Fees really are that low – I pay sixty cents per month for my largest account and the earnings far outweigh the small administrative fees.
Five years later, I’m honestly shocked at how well the savings accounts have performed. Even calling it a savings account seems like a misnomer. It’s not like the half of a percent we earned at the bank years ago. Consistency, compound interest, and a great market all contributed to impressive rates of growth.
Why I save for my kids education funds
There are a lot of opportunities in San Juan County for education and scholarships, so you may wonder why save money for your kids’ educations.

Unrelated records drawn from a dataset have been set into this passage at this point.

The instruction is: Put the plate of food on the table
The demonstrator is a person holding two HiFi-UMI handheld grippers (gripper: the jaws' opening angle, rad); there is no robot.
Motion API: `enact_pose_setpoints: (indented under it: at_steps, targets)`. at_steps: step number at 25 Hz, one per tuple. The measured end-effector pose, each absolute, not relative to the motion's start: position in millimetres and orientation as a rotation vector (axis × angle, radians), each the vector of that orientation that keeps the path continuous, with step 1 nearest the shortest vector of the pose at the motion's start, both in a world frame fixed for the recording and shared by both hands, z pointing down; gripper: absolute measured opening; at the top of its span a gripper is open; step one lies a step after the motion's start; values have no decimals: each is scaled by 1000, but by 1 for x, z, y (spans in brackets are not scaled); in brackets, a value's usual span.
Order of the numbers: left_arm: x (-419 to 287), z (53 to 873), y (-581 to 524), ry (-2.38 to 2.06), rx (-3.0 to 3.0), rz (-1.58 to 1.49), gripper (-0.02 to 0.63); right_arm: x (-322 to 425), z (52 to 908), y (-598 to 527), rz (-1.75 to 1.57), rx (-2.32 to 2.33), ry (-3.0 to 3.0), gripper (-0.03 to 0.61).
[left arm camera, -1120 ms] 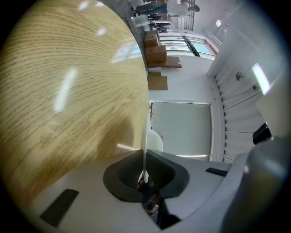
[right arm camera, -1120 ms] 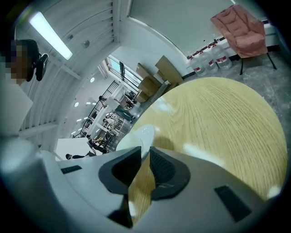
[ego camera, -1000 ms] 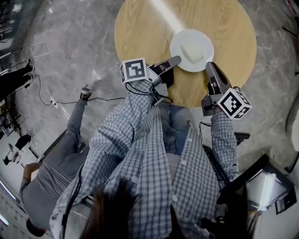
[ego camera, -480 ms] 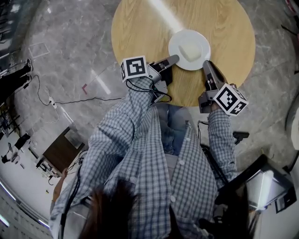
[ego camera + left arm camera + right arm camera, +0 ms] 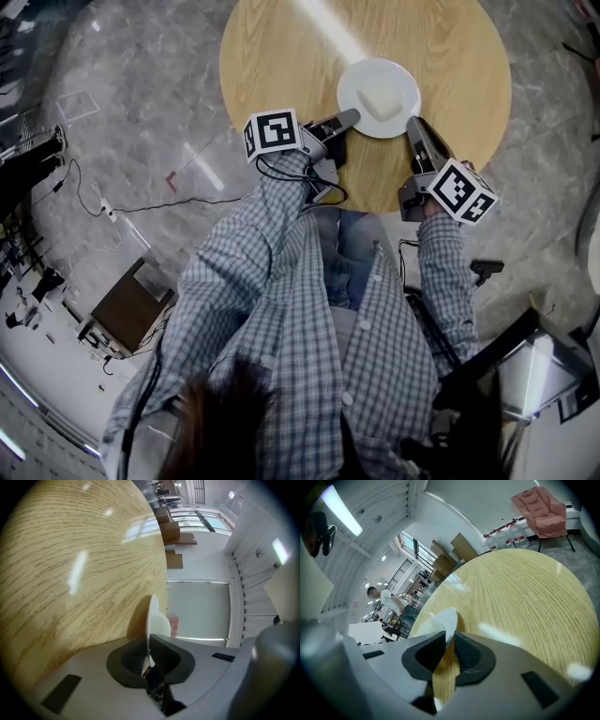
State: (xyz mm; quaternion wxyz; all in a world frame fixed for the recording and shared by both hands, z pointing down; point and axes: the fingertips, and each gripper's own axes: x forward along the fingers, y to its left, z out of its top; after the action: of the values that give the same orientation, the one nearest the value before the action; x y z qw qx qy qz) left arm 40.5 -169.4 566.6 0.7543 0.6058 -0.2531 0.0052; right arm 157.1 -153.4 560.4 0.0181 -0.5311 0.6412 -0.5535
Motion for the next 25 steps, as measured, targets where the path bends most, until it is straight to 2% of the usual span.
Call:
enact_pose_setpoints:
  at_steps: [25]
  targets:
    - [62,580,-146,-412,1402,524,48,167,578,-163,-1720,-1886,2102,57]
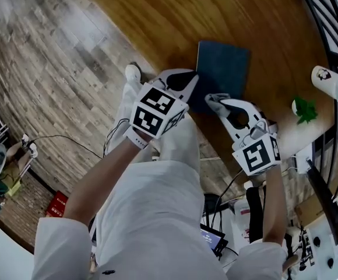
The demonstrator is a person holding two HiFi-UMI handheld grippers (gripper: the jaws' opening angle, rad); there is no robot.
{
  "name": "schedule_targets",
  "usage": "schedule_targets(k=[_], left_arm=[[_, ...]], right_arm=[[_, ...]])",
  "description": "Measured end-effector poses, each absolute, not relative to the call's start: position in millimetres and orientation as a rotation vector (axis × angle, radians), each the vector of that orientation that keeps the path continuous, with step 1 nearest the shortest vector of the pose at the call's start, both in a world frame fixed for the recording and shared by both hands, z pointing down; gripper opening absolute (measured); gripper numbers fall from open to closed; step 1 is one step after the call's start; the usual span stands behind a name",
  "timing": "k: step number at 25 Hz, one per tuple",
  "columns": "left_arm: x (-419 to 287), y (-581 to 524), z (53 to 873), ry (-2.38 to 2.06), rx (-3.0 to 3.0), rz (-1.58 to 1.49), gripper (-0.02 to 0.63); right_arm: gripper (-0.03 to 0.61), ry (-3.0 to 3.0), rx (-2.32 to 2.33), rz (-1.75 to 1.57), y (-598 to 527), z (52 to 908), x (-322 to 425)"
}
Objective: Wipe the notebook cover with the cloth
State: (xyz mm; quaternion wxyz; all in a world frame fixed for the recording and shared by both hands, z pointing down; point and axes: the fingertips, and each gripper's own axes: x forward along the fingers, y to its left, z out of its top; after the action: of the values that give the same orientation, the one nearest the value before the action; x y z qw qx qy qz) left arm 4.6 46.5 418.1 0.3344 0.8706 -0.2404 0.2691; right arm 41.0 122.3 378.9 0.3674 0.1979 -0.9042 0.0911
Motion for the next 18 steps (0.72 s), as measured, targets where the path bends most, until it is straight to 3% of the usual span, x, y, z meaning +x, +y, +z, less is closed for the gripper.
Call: schedule_targets(k=[18], left_arm=[[-13,66,442,-0.613,2.207,0.763,0.018]], right_arm=[[0.035,-2.234,0.786,0.127,-33,419,58]])
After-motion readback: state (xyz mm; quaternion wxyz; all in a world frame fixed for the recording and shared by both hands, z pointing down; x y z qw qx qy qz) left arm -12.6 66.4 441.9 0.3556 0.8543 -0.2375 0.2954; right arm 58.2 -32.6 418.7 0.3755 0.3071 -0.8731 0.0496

We’re also some of the toughest, do-it-yourself, figure-it-out, pull-yourself-up-by-the-bootstraps kind of people I know, and you may ascribe to the belief that there’s more value in making your kids earn their own education. I hear you!
When I left Monticello for Brigham Young University, I had a Sterling Scholar scholarship, a math scholarship, a New Century Scholarship, and some others I can’t remember. I saved a load of money from working at the Shake Shack, on my dad’s farm, and as a night auditor at the motel – money I tricked myself into saving by telling myself it would go towards a Jeep one day.
I had everything figured out. (Doesn’t every 18-year-old?)
My scholarships covered my tuition for the first year, and 75 percent the second year. I got married, and my husband’s income covered rent.
I didn’t have a car or a cell phone. I took the bus, bought used books in old editions off half.com, and took a PB&J sandwich with me to school every day.
I worked off-campus to make more money. I tooked accelerated classes during the summers. In short, I did everything I possibly could to get through school quickly and without debt. And yet, it didn’t work.
In year three, my New Century Scholarship expired, and I had to come up with thousands and thousands of dollars every semester.
All that money I slaved over the greasy grill at the Shake Shack for, on the dusty fields of the farm for, and folding laundry for the entire hotel throughout the night for? Not even a year, and it was gone.
My point in this long, boring backstory is that even with the best laid plans, scholarships, savings, and opportunities – very quickly, students still come up short. As frugal as I was and as hard as I worked, it wasn’t enough. College was really expensive!
To complete college, many students turn to student loans, and the amount they are borrowing is skyrocketing. Across the United States, 45 million borrowers owe a collective $1.5 trillion dollars on student loans, with the average student loan debt totaling $28,650. Some have much, much more.
Hearing these stats, I used to think, Yeah, right, but not here in Utah. Our tuition is still relatively cheap – but it continues to rise. And while I lived along the Wasatch Front, housing more than doubled. It won’t be long before those large, student debt numbers do come to Utah in greater frequency.
I saw how incredibly difficult it was to pay for college, even if you had scholarships and every advantage in the world, and it’s only going to get worse. As hard as it was for us, it will be even harder for our children.
Saving for their education is just a small way to help them out. The $35 I save each month is not going to turn into $100,000 by the time they need it. It’ll end up being a modest sum that will help out a little, but it gives me peace of mind that they’ll be just a little closer to their dreams and further away from poverty than if I had not saved. You just do what you can, right?
Opening an account is free and easy. Go to the website my529.org and click on the enroll now button. It’ll take you from there.
The Utah Legislature established the Utah Educational Savings Plan (UESP) in 1996 to help families save for higher education. It was renamed my529 in 2018.